DIRECTIONS: Go through the records and report each line in which the word "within" occurs.

GIVEN ENTRIES:
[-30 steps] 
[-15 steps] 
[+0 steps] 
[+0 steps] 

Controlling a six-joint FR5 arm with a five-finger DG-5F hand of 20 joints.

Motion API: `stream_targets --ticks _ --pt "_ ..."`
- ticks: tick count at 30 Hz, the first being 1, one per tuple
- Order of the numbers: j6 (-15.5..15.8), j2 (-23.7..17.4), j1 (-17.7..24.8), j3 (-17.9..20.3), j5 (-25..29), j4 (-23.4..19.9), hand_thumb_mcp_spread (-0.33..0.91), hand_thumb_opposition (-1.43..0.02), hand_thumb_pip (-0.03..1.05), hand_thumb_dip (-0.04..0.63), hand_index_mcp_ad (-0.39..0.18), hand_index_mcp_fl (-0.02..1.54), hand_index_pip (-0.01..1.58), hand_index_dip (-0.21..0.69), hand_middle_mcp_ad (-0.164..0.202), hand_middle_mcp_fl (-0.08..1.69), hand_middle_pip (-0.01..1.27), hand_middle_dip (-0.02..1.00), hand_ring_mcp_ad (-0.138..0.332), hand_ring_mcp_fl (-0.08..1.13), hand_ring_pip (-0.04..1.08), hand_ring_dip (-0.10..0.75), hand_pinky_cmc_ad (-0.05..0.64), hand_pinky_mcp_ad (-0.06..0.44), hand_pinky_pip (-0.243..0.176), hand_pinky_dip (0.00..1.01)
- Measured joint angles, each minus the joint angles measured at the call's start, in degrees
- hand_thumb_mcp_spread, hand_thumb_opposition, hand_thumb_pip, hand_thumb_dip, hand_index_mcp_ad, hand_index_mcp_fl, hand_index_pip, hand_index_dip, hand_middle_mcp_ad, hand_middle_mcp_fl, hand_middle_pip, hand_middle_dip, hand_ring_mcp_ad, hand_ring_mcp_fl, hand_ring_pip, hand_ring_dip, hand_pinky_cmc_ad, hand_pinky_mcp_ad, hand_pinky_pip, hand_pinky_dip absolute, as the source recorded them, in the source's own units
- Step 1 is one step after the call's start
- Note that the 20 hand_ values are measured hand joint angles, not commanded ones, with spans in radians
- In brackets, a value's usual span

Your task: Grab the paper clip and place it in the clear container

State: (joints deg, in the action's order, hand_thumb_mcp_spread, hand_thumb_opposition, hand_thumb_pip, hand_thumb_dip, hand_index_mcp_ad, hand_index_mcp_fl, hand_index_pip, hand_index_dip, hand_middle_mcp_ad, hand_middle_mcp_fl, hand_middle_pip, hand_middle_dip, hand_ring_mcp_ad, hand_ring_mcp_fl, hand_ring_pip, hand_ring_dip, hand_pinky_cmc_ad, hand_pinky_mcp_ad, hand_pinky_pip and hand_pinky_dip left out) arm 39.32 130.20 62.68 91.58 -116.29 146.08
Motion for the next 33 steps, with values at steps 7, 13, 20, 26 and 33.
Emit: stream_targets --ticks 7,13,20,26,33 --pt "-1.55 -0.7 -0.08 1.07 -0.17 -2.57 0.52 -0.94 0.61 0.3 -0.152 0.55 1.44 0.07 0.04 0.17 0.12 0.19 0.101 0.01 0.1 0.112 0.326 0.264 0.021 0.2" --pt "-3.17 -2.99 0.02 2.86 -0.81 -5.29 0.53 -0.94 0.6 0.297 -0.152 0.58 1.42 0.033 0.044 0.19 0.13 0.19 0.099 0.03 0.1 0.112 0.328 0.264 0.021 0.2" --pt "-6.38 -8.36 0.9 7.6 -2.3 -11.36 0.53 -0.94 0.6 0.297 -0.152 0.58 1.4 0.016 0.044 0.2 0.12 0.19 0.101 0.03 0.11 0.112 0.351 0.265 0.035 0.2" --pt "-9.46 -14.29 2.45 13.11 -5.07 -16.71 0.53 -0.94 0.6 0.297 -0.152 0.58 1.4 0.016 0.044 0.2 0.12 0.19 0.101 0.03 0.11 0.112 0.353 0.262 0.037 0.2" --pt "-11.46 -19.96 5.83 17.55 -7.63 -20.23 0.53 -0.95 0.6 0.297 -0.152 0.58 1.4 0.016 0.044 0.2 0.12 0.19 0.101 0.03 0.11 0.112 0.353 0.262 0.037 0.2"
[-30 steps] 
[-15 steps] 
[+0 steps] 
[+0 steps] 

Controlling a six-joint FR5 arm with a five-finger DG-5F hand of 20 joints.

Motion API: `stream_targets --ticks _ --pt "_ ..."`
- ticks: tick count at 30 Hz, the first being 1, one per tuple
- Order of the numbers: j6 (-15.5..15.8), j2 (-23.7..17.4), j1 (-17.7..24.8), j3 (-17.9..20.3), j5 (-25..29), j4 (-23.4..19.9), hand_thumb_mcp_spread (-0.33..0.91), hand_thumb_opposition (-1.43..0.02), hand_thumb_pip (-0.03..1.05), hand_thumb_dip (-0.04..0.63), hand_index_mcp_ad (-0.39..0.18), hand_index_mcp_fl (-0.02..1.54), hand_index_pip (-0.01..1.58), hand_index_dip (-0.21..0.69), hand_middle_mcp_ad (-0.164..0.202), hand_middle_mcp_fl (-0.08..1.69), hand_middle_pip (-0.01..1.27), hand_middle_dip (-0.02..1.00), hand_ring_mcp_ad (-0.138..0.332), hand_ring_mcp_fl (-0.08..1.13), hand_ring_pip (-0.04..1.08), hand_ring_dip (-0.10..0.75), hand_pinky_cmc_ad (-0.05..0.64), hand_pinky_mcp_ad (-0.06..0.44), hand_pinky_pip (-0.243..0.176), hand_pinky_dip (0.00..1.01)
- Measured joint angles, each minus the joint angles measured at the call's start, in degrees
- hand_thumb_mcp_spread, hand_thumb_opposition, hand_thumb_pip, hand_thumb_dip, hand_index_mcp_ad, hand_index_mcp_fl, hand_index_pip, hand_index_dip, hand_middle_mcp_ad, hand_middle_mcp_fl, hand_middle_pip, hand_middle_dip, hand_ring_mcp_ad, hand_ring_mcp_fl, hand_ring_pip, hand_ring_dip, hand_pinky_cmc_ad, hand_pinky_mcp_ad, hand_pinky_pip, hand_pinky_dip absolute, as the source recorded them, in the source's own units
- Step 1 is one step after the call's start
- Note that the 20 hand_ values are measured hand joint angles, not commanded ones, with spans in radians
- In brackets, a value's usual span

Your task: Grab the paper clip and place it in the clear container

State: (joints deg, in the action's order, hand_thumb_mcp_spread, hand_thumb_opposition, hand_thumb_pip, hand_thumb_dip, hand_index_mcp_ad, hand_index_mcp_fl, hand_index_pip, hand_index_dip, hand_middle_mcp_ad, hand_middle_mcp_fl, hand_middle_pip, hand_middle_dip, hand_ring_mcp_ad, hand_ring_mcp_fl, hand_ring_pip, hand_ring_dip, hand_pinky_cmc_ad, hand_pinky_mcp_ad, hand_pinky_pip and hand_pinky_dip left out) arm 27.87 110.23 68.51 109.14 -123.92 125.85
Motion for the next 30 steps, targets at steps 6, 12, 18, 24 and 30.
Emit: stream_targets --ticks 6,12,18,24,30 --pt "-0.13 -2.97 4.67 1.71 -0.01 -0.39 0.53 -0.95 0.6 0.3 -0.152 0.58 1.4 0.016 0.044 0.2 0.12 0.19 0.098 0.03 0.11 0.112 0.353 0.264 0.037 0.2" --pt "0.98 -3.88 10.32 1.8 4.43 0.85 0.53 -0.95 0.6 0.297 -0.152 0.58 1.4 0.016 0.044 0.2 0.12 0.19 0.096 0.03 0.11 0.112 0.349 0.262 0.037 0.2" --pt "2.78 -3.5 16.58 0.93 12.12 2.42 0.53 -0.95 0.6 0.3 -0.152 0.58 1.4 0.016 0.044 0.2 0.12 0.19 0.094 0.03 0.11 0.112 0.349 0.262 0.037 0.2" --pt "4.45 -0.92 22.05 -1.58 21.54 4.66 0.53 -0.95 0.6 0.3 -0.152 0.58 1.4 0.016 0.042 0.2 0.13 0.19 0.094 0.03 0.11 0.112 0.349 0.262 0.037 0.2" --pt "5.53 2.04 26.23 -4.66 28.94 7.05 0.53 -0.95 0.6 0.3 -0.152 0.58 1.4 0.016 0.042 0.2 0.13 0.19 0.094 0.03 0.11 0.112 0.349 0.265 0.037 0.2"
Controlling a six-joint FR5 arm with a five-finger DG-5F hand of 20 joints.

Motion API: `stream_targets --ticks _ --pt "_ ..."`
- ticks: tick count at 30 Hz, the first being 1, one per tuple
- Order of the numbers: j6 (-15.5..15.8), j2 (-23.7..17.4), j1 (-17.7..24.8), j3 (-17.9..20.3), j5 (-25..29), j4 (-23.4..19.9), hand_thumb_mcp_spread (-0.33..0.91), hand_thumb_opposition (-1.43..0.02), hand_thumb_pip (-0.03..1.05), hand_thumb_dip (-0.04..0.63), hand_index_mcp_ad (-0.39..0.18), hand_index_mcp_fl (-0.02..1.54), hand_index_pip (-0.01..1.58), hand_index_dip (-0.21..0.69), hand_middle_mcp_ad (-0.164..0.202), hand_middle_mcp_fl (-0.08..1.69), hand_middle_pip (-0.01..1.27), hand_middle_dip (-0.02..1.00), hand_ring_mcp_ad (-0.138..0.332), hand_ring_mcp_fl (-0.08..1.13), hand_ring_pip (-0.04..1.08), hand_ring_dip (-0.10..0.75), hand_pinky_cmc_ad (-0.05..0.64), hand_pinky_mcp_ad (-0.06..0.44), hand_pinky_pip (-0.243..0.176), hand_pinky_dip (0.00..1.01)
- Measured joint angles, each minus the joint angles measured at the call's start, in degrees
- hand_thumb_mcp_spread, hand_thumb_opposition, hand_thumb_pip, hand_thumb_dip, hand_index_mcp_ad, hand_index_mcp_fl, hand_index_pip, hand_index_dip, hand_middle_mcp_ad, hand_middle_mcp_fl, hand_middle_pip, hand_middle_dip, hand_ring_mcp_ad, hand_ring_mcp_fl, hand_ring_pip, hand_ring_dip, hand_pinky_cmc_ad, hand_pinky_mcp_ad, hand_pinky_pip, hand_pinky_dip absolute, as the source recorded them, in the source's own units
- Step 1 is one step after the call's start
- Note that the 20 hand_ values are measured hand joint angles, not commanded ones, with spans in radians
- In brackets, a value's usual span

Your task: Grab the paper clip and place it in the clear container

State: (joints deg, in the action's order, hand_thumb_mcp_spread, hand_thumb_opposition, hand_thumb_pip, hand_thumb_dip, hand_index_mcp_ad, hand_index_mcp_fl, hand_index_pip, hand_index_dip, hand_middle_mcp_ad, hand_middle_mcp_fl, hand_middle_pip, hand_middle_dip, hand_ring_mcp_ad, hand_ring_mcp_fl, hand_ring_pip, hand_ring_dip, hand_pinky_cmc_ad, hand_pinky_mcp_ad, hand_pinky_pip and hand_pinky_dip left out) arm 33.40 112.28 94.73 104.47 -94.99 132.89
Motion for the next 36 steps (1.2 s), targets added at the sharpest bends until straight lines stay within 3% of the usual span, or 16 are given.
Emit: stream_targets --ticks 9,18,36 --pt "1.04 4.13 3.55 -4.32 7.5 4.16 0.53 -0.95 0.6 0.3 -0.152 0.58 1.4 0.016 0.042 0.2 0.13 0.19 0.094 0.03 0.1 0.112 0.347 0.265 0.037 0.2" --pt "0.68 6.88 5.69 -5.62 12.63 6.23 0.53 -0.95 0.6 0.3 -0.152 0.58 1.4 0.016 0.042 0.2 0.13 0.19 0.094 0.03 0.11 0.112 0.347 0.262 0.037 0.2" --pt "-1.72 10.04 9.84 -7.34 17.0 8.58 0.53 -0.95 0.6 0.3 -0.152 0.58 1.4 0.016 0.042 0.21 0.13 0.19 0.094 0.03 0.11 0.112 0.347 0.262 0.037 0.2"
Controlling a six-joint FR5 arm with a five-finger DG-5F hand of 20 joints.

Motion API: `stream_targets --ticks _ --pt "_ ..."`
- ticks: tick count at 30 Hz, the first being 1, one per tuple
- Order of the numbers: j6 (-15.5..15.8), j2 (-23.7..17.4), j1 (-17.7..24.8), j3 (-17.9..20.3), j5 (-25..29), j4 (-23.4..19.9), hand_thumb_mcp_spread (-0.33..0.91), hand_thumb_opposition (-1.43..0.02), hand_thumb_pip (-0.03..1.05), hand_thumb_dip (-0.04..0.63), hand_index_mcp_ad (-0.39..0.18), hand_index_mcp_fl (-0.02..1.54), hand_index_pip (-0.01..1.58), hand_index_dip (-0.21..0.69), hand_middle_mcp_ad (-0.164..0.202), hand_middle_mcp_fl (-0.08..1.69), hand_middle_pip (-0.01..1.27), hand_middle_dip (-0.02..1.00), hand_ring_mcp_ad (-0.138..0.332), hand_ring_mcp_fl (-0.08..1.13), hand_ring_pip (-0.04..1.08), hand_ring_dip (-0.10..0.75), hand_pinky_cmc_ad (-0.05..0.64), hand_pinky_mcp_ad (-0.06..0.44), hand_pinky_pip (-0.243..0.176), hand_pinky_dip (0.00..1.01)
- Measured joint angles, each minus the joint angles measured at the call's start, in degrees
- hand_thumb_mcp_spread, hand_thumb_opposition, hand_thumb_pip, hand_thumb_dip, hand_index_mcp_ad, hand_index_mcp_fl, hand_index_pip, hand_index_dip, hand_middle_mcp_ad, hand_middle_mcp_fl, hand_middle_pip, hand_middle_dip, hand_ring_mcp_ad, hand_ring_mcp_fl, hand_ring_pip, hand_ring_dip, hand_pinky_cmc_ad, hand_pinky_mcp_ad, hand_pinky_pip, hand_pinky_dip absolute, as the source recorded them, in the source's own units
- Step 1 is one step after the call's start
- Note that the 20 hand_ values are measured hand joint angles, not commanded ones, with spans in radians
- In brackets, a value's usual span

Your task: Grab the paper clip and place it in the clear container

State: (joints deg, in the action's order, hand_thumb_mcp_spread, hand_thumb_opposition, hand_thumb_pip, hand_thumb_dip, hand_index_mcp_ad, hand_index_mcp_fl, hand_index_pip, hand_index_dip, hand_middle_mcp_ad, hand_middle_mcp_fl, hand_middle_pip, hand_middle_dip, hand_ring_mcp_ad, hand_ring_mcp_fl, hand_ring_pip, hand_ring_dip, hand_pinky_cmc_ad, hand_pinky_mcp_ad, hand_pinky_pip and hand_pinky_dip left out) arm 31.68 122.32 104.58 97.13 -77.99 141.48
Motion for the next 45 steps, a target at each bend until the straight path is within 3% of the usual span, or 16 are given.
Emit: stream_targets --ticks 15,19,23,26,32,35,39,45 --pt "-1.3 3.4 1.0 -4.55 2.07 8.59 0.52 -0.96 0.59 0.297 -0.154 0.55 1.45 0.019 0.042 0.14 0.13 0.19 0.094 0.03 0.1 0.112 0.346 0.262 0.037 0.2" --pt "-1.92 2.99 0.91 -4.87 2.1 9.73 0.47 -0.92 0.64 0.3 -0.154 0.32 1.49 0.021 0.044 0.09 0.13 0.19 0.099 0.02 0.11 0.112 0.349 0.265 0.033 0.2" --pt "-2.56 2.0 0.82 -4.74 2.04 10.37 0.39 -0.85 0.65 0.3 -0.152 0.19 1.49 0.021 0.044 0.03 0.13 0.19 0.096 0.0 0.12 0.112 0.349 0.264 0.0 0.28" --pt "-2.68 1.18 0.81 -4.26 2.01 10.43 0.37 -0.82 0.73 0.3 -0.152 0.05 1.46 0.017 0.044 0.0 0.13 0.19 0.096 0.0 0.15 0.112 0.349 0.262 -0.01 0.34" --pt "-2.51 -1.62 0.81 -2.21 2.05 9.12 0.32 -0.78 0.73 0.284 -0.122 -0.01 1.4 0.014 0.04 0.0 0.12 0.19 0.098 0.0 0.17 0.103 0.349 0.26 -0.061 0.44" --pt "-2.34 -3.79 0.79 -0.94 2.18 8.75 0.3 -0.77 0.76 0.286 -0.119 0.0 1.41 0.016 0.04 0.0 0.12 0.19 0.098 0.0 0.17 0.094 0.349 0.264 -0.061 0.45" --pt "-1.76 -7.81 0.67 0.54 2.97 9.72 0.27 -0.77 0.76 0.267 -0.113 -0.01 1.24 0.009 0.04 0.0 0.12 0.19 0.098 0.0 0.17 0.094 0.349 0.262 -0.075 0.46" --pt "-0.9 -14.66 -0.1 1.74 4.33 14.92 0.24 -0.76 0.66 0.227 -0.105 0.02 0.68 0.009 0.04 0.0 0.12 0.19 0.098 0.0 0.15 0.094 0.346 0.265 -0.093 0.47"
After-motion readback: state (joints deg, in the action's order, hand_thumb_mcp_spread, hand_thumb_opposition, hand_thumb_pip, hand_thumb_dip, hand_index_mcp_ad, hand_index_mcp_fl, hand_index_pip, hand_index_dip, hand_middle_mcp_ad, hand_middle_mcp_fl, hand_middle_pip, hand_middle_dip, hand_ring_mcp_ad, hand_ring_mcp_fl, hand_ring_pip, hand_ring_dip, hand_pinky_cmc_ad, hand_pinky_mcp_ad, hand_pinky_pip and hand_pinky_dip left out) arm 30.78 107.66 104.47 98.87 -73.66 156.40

RESULT OF THE EXERCISE:
Motion for the next 36 steps (1.2 s), targets added at the sharpest bends until straight lines stay within 3% of the usual span, or 16 are given.
Motion for the next 45 steps, a target at each bend until the straight path is within 3% of the usual span, or 16 are given.

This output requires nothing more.